Jamie Gauthier (born 1978 or 1979) is an American Democratic politician and member of the Philadelphia City Council. In 2019, she was elected to represent the Third District, which covers much of West Philadelphia and Southwest Philadelphia.

== Early life and career ==
Gauthier was born in the Kingsessing neighborhood of Philadelphia. Her father, Leon Williams, ran for District Attorney of Philadelphia twice as an independent candidate. She received her undergraduate degree in Accounting from Temple University and her Masters in City Planning from the University of Pennsylvania. Prior to getting her masters degree, she worked at DuPont as an accountant for two years.

Gauthier founded Mommy Grads, an organization dedicated to helping single mothers raise children while attending college. She worked as a program officer with the Local Initiatives Support Corporation before serving as executive director of the Sustainable Business Network of Greater Philadelphia from 2013 to 2017. In 2017, she became executive director of the Fairmount Park Conservancy.
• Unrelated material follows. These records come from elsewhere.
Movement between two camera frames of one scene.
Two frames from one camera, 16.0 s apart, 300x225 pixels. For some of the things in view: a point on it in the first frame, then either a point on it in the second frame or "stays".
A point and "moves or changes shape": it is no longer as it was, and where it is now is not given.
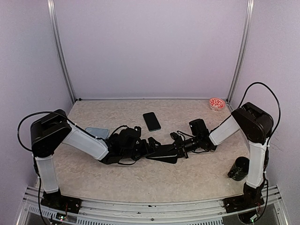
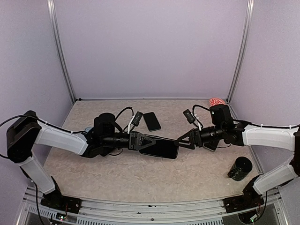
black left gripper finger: (153, 145) to (144, 141)
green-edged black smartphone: (151, 121) stays
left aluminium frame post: (50, 8) stays
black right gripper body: (183, 147) to (198, 142)
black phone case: (165, 153) moves or changes shape
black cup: (239, 169) stays
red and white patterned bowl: (216, 104) stays
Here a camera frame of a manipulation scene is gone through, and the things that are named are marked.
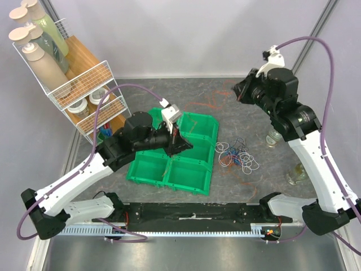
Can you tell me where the green compartment tray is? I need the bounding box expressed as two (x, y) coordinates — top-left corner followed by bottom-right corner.
(126, 112), (219, 196)

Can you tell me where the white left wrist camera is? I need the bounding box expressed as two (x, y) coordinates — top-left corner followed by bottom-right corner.
(160, 98), (182, 134)

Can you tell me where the glass bottle green cap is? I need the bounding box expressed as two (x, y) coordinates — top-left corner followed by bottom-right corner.
(265, 128), (283, 147)
(286, 163), (308, 185)

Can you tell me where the light blue cable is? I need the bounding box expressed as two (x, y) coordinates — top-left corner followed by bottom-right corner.
(222, 151), (246, 166)

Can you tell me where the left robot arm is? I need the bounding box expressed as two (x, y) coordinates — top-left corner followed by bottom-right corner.
(21, 106), (193, 240)

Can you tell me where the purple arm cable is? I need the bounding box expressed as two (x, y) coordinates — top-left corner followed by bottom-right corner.
(16, 84), (170, 243)
(265, 36), (361, 259)

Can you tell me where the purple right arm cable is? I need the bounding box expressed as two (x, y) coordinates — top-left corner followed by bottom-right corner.
(265, 36), (361, 259)

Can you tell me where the paper cup with lid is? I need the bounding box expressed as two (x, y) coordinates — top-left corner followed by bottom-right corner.
(89, 87), (111, 106)
(67, 98), (89, 119)

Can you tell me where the dark green pump bottle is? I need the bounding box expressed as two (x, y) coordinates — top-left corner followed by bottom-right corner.
(8, 24), (69, 74)

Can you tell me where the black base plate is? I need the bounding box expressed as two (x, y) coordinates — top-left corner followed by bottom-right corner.
(106, 203), (285, 225)

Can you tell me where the light green bottle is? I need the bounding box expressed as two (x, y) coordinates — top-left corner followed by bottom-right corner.
(9, 0), (69, 56)

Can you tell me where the wooden shelf board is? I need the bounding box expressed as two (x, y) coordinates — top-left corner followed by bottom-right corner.
(60, 36), (130, 132)

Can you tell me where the beige pump bottle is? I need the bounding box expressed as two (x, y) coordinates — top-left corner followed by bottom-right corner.
(22, 42), (68, 92)

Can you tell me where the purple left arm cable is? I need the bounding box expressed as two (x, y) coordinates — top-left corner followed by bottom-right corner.
(16, 84), (170, 243)

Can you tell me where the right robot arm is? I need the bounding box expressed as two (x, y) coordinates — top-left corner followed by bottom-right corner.
(232, 68), (360, 235)

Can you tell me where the slotted cable duct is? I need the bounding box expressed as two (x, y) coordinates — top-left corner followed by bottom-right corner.
(52, 224), (265, 237)

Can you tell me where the black cable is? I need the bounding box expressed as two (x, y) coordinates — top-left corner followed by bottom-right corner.
(230, 137), (249, 152)

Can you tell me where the orange cable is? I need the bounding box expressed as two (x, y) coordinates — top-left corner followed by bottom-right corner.
(218, 154), (257, 204)
(162, 80), (237, 178)

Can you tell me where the white wire shelf rack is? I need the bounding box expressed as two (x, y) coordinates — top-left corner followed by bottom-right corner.
(12, 18), (131, 143)

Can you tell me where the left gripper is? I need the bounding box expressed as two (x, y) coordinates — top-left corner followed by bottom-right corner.
(135, 120), (193, 157)

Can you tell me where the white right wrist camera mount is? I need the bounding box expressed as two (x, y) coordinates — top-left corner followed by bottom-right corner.
(256, 45), (285, 78)

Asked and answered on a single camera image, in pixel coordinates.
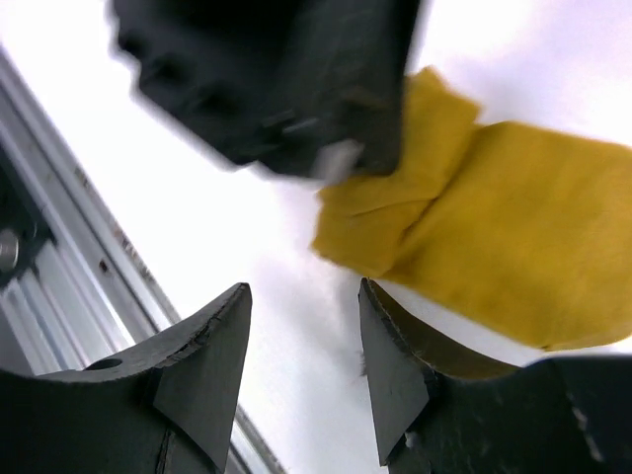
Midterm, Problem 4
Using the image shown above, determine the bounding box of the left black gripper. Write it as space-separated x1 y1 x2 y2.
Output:
111 0 421 179

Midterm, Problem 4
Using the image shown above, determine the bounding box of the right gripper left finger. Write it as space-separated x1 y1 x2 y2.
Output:
1 283 251 473

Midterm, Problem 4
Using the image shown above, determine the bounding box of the yellow bear sock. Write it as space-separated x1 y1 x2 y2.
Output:
312 67 631 351

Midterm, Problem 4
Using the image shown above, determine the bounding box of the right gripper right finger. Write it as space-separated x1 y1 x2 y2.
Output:
358 279 631 473

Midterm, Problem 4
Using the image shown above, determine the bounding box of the aluminium mounting rail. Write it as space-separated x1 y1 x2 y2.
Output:
1 58 279 473

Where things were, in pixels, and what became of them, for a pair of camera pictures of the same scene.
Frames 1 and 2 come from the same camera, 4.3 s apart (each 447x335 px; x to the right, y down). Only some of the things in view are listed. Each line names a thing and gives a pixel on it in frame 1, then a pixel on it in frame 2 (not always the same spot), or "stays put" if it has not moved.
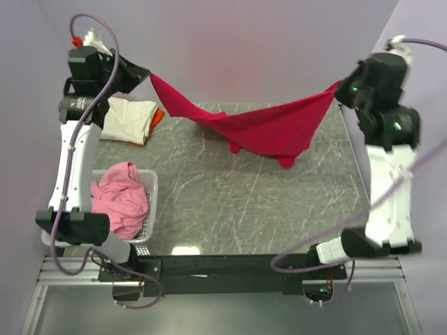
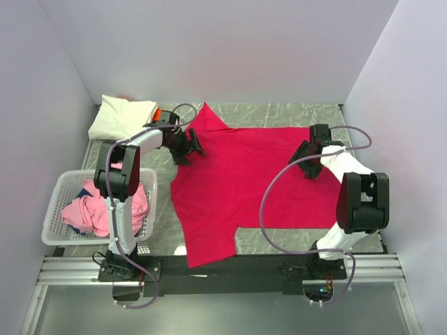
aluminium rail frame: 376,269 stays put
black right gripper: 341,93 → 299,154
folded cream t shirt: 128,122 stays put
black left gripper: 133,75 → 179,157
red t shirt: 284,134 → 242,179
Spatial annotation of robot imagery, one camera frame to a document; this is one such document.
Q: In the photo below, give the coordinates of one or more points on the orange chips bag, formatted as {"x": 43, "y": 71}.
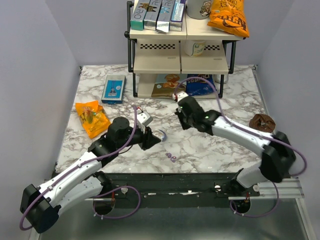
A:
{"x": 229, "y": 16}

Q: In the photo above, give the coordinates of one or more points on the white yogurt cup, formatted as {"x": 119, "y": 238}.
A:
{"x": 194, "y": 48}

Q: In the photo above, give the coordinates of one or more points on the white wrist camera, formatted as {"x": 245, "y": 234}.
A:
{"x": 179, "y": 96}
{"x": 143, "y": 119}

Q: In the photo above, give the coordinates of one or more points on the beige black shelf rack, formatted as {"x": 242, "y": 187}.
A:
{"x": 151, "y": 53}

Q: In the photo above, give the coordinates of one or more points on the orange candy bag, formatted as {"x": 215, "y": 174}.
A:
{"x": 93, "y": 118}

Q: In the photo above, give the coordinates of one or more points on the gold brown snack bag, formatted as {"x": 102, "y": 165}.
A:
{"x": 165, "y": 84}

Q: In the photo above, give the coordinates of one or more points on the grey printed mug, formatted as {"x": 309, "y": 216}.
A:
{"x": 198, "y": 9}

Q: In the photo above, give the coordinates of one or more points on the purple white box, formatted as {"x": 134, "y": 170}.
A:
{"x": 176, "y": 20}

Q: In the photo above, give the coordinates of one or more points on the teal RiO box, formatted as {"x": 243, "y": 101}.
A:
{"x": 138, "y": 15}

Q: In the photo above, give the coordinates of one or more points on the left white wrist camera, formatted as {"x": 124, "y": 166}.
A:
{"x": 143, "y": 119}

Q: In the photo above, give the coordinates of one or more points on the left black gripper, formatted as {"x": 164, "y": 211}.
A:
{"x": 148, "y": 139}

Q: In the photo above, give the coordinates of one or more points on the blue Doritos bag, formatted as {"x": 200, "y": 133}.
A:
{"x": 198, "y": 87}

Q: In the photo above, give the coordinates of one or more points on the lavender earbud charging case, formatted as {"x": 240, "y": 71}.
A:
{"x": 164, "y": 136}

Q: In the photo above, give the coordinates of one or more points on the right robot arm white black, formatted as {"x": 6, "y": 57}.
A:
{"x": 277, "y": 156}

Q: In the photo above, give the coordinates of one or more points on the blue razor box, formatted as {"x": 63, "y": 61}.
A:
{"x": 114, "y": 89}

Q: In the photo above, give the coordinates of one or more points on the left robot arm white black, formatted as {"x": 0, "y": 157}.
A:
{"x": 43, "y": 205}

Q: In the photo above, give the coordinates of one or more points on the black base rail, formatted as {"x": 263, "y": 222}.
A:
{"x": 157, "y": 190}

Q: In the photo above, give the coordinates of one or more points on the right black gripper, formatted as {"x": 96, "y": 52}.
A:
{"x": 179, "y": 113}

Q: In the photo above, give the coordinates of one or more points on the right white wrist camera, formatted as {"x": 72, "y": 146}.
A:
{"x": 179, "y": 96}

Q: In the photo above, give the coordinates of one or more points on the silver blue RiO box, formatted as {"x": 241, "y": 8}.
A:
{"x": 164, "y": 17}

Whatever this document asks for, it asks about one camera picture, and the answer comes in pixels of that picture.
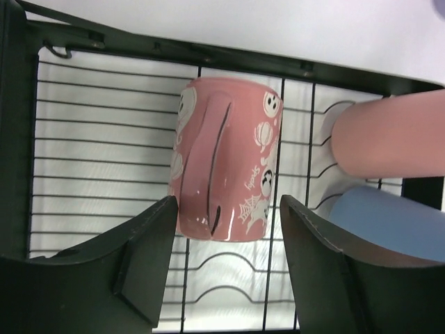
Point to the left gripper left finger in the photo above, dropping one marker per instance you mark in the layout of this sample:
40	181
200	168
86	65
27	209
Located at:
112	283

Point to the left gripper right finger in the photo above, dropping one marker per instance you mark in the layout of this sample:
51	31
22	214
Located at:
345	284

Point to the blue plastic tumbler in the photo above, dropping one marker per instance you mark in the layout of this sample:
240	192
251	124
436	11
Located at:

== Philadelphia City Council ==
In January 2019, Gauthier announced she would challenge longtime incumbent Jannie Blackwell in the Democratic primary for Philadelphia City Council in the Third District, which covers much of West Philadelphia and Southwest Philadelphia. Blackwell had represented the district since 1992, when she succeeded her husband Lucien Blackwell, who previously held the seat for 17 years. Gauthier defeated Blackwell by 56%-44% in the May 2019 primary, in what was called "a huge upset over one of the biggest political dynasties in Philly politics." Gauthier faced no opposition in the general election.

In 2023, Gauthier proposed legislation to permit a 104-unit affordable apartment building at 50th and Warrington Streets after a lawsuit by nearby resident Melissa Johanningmeier had previously blocked the development. Johanningmeier subsequently sued the city again to stop the project, and was ruled against in court in 2025.

== Personal life ==
Gauthier lives in the Kingsessing neighborhood with her two sons. Her sister, Samantha Williams, worked as a legislative aide to Philadelphia City Council member Curtis Jones Jr. before being elected as a Judge of Philadelphia's Court of Common Pleas in 2023.